Shortly before taxes were due this year, accounting firms had a surprise. Some of their tax preparation software failed to run because of an update from Microsoft that was automatically applied by Windows Automatic Update functionality. As a result, there was frantic firefighting at the vendors and at Microsoft to resolve the issue.
The lesson here is not about bashing Microsoft but about managing risks associated with changes.
Microsoft can't get a break. If it doesn't help individuals and small businesses update their systems then the company is faulted for not doing enough for security. If it releases an update that works fine for 99% of systems and then a minority fails, it gets bashed for that as well. The truth is that a great many of the issues people associate with updates from Microsoft are not Microsoft's fault.

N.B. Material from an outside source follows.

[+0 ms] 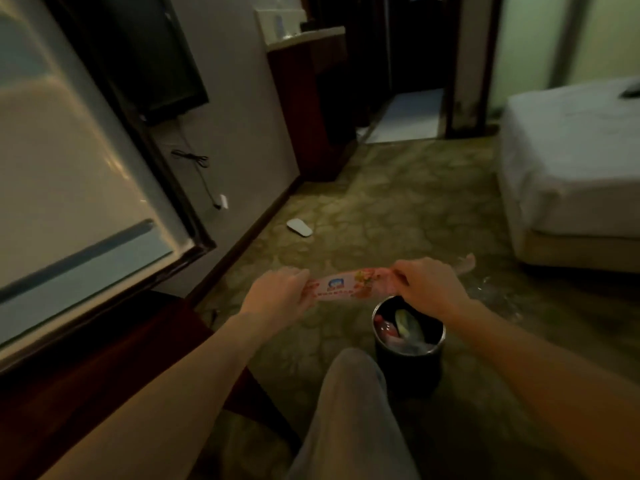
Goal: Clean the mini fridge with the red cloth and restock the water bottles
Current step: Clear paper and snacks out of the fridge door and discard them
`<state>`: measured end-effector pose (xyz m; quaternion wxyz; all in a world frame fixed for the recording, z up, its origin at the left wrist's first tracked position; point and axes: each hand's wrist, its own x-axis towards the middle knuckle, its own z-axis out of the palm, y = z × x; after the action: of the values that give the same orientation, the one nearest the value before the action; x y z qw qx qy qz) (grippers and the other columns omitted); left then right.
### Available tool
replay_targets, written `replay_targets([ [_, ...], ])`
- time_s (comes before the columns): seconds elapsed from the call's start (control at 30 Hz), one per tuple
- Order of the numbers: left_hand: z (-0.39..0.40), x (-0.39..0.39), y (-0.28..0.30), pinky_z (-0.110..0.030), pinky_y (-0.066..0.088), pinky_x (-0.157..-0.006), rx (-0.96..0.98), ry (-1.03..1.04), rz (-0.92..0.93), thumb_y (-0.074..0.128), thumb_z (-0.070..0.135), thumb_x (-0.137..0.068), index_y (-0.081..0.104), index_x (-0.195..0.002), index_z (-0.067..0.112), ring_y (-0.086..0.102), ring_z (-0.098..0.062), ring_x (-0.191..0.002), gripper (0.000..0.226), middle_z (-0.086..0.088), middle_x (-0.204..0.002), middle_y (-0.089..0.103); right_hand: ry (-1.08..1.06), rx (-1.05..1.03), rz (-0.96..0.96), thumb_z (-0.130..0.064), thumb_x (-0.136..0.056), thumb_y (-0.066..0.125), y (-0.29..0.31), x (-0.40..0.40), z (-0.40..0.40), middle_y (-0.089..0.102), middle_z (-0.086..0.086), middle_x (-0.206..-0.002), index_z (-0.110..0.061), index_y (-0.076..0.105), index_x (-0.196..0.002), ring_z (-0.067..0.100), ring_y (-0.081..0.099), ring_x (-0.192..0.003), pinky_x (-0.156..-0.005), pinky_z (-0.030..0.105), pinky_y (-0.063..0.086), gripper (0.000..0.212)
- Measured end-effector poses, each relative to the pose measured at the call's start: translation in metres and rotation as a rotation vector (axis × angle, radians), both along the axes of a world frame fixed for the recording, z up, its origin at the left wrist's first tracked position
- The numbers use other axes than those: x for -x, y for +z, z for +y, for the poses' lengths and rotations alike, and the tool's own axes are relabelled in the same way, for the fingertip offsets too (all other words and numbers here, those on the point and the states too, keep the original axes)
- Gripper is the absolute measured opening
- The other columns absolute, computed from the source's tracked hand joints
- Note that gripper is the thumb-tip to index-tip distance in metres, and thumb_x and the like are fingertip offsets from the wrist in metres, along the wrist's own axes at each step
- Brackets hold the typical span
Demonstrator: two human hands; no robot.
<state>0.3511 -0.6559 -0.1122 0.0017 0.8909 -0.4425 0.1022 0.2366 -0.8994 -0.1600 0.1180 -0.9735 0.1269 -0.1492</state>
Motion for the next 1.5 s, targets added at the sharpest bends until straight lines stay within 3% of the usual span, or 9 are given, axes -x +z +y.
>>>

A great many systems have been using the Internet from the day they were plugged in to download and apply updates from Microsoft. The problem is that every change to a system represents a risk. There is absolutely no way -- given the current Microsoft Windows architecture -- that Microsoft or any other vendor can ensure that the unique combination of applications, hardware and device drivers on a given computer will allow a patch to always be installed without a problem. They do perform extensive testing, but there are and always be some unique combination of configurations that cause unforeseeable events to occur.
There are a number of ways to address the risks of failure that are largely process-centric. To minimize these risks, a defined change management process should be used to manage the Windows updates and their risks to the local computing environment.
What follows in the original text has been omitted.